YOUR INSTRUCTIONS: What you return must match the listing below character for character, minus any pictures.

>>

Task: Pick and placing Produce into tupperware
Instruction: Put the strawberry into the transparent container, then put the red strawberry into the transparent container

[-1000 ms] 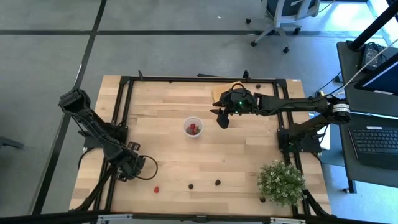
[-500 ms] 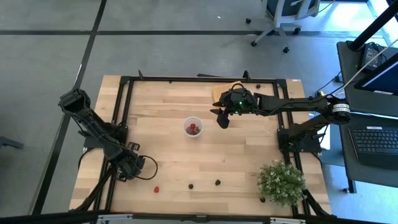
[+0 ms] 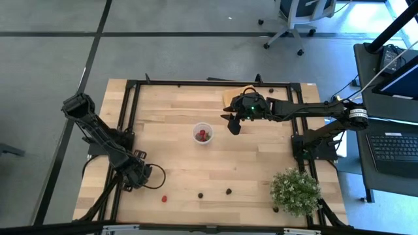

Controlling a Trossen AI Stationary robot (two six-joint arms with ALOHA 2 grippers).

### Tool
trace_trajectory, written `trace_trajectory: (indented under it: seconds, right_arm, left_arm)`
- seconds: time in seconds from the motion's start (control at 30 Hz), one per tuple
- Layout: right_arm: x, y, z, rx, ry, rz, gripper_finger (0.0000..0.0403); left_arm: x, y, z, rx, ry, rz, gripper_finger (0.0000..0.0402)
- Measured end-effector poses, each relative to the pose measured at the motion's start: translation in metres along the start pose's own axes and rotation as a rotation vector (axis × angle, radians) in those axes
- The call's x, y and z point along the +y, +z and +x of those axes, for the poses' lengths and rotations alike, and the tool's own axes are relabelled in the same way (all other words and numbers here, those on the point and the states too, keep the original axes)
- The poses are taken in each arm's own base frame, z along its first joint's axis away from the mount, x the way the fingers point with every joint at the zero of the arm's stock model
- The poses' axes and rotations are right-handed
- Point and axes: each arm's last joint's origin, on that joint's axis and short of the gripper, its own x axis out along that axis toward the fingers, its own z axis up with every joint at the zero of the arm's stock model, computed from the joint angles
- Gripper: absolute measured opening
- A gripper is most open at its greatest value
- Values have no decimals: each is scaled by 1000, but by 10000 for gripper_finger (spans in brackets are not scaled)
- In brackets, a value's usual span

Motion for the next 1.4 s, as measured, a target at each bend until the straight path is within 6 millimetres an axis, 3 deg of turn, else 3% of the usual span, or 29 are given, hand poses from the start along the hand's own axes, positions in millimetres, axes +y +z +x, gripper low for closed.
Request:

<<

ANSWER TO THIS EXERCISE:
Task: Pick and placing Produce into tupperware
Instruction: Put the strawberry into the transparent container, then put the red strawberry into the transparent container

[-1000 ms] 
[-500 ms] 
[+0 ms] 

Controlling a Trossen AI Stationary robot (two six-joint arms with ALOHA 2 grippers).

### Tool
trace_trajectory, written `trace_trajectory: (indented under it: seconds, right_arm, left_arm)`
- seconds: time in seconds from the motion's start (control at 30 Hz), one per tuple
- Layout: right_arm: x, y, z, rx, ry, rz, gripper_finger (0.0000..0.0403); left_arm: x, y, z, rx, ry, rz, gripper_finger (0.0000..0.0402)
- Measured end-effector poses, each relative to the pose measured at the motion's start: translation in metres along the start pose's own axes and rotation as a rotation vector (axis × angle, radians) in those axes
- The call's x, y and z point along the +y, +z and +x of those axes, for the poses' lengths and rotations alike, and the tool's own axes are relabelled in the same way (all other words and numbers here, those on the point and the states too, keep the original axes)
- The poses are taken in each arm's own base frame, z along its first joint's axis away from the mount, x the way the fingers point with every joint at the zero of the arm's stock model
- The poses' axes and rotations are right-handed
- Point and axes: each arm's last joint's origin, on that joint's axis and short of the gripper, its own x axis out along that axis toward the fingers, its own z axis up with every joint at the zero of the arm's stock model, computed from the joint angles
- Gripper: absolute measured opening
- A gripper is most open at its greatest value
- Values have no decimals: each is scaled by 1000, but by 10000 for gripper_finger (spans in brackets are not scaled)
- In brackets, a value's usual span

Motion for the next 1.4 s, as measured, a target at each bend until the straight path is within 6 millimetres an axis, 3 deg of turn, else 3% of the usual span, or 29 are given, hand poses from the start along the hand's own axes, positions in millimetres, axes +y +z +x, gripper low for closed.
Request:

Nothing remains to be done, and the exercise is complete.